Presiden Xi Jinping adalah pemimpin Tiongkok pertama yang mengutamakan agama dalam perkataan dan perbuatan. Hal ini karena ia ingin agar semua agama mematuhi aturan dan regulasi yang diumumkan oleh PKT. Dalam pidatonya pada tahun 2016, Xi Jinping menyerukan 'Sinisasi agama' karena ia ingin PKT membimbing adaptasi agama ke masyarakat sosialis setelah semakin banyak warga Tiongkok memeluk agama dari satu agama atau yang lain. 

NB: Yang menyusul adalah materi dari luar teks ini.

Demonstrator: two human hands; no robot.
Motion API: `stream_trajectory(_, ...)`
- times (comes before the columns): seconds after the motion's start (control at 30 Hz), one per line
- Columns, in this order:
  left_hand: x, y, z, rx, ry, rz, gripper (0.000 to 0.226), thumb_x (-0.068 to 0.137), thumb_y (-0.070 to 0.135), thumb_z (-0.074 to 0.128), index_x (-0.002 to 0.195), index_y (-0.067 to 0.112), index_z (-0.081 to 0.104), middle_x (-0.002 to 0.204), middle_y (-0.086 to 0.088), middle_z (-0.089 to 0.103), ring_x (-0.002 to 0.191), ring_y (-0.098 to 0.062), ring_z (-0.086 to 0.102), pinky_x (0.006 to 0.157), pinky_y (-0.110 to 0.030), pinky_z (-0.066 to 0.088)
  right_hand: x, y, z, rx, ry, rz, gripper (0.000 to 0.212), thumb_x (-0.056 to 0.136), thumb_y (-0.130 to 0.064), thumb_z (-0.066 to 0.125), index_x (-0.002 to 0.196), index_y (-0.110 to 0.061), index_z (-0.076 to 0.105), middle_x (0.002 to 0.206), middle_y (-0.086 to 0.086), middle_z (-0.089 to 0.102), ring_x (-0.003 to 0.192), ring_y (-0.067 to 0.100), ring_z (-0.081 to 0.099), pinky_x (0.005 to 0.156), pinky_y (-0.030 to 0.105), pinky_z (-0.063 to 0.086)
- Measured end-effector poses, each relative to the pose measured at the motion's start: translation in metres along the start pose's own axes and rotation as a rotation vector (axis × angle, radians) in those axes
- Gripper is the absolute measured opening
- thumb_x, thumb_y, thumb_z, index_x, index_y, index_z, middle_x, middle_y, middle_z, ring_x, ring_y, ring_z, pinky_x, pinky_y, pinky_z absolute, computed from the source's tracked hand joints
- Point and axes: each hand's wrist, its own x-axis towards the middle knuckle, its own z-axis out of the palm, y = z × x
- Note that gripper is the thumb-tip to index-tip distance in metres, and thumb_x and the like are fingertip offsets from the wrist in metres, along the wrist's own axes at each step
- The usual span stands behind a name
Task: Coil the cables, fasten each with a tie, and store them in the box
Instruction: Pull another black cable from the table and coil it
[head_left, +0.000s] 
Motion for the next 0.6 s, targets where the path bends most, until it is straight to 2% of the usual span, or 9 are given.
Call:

Sebelumnya, selama Revolusi Kebudayaan (1966–1976), agama pada dasarnya dilarang, dan penganutnya dipaksa untuk bersembunyi atau dianiaya. Pada tahun 1980-an, PKT mengakui hubungan rumit antara masyarakat Tiongkok dengan agama. Dekade berikutnya menyaksikan kebangkitan kembali lembaga dan kelompok keagamaan, dan bahkan toleransi terhadap agama bawah tanah yang tidak secara langsung berada di bawah kendali negara. 

Namun, hukum Tiongkok secara ketat mengatur agama dengan melarang lembaga negara, organisasi publik, atau individu untuk memaksa warga negara mengikuti agama tertentu. Namun, dalam praktiknya, yang terjadi justru sebaliknya melalui kebijakan Sinisasi. Oleh karena itu, hal ini menyebar luas dan memengaruhi semua bentuk kegiatan keagamaan. 

Sinisasi tidak hanya berdampak besar di dalam negeri, tetapi juga memungkinkan Tiongkok untuk meningkatkan citranya secara internasional dengan membuat klaim palsu. Misalnya, Sinisasi Buddhisme Tibet dilakukan untuk menunjukkan bahwa Tiongkok adalah rumah asli Buddhisme. 

Tiongkok saat ini mengklaim sebagai pemimpin agama tersebut secara global. Dengan demikian, kebijakan Xi Jinping mengarah pada kebebasan beragama dan etnis yang lebih rendah, sesuatu yang bertentangan dengan etos konstitusional RRT.